Eyelid hygiene: Wipe the eyelid margin with a cotton ball moistened with water or a commercial cleansing agent. Daily continuation is the principle.
Meibum expression: Performed as an outpatient procedure using Arita meibomian gland forceps at intervals of 10 days to 1 month. Obstructive MGD is a good indication.
Artificial tears: Used for tear supplementation and ocular surface moisturization.
Pharmacological Treatment (Note Insurance Coverage)
Azithromycin hydrate ophthalmic solution: Improves subjective symptoms, eyelid margin findings, and meibum grade. Not covered by insurance for MGD alone, but efficacy and effectiveness are recognized for blepharitis 17).
Tetracycline oral: Not covered by insurance. A regimen of doxycycline 100 mg twice daily, tapered over 3–4 months, is used.
Corticosteroid ophthalmic solution: In Japan, covered by insurance only when blepharitis is present. 0.1% fluorometholone or similar is used short-term in combination.
Omega-3 fatty acids oral: Treated as a supplement in Japan and not covered by insurance.

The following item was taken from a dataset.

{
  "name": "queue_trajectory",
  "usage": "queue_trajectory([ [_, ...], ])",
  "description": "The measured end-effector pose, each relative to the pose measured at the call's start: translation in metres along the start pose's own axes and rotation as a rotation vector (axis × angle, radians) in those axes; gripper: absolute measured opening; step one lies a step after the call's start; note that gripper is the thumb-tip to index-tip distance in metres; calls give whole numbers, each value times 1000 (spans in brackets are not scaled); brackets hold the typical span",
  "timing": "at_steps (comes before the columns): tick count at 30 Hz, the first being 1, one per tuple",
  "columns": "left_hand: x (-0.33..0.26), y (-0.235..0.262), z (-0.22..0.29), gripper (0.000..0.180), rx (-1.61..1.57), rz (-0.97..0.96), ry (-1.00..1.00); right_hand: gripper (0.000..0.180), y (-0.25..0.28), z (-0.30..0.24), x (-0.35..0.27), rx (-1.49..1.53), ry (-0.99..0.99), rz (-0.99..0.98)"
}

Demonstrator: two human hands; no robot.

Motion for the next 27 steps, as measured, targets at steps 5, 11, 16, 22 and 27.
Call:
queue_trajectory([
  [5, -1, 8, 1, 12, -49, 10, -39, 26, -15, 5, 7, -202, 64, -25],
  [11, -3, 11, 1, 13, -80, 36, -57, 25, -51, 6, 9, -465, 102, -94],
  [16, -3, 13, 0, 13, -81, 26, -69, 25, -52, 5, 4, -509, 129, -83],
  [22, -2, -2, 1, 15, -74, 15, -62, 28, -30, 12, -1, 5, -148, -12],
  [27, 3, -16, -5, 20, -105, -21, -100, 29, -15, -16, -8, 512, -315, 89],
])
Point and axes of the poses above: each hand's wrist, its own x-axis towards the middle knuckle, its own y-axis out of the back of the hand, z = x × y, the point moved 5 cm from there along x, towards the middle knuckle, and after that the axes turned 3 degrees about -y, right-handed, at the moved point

| Treatment | Clinical Position | Insurance Coverage in Japan |
|---|---|---|
| Warm compress | Basic treatment | Applicable |
| Eyelid hygiene | Adjunct to basic treatment | Applicable |
| Meibum expression | Considered for obstructive MGD | In-office procedure |
| Diquafosol eye drops | Not usually performed for MGD alone. May improve in cases with dry eye | Not indicated for MGD alone |
| Azithromycin eye drops | Considered for improving symptoms and meibum findings | Not indicated for MGD alone; indicated for blepharitis 17) |
| Steroid eye drops | Short-term combination when blepharitis is present | Only when blepharitis is present |
| Cyclosporine A eye drops | Not usually performed for MGD alone | Not indicated |
| Oral omega-3 | Considered as adjunctive therapy | Supplement |
| Oral antibiotics | Considered in cases with severe inflammation | Not indicated |
| IPL | Consider after confirming indication at a specialized facility | Approval and insurance coverage need to be confirmed |
| Thermal pulsation | Consider after confirming indications at a specialized facility | Not covered |
| Probing | Invasive and not routinely performed | Not covered |
Intense pulsed light (IPL) therapy: A broadband high-intensity non-laser light of 500–1200 nm is applied to the periorbital area1), 8). The light energy absorbed by oxyhemoglobin in skin blood vessels generates heat, inducing thermal coagulation of abnormal vessels, bacterial reduction, Demodex elimination, meibum liquefaction, suppression of epithelial turnover, fibroblast activation, and collagen synthesis promotion1). A randomized controlled trial (RCT) of 88 eyes reported that three consecutive sessions (at 4-week intervals) significantly reduced tear levels of IL-17α and IL-61). Multiple RCTs have shown improvements in subjective symptoms, lid margin findings, meibum grade, tear break-up time (BUT), and corneal epithelial damage. However, it is necessary to confirm whether the treatment is approved and covered by insurance in Japan before considering it at a specialized facility. Adverse events include eyelid redness and swelling in up to 13% of cases, all mild and reversible1).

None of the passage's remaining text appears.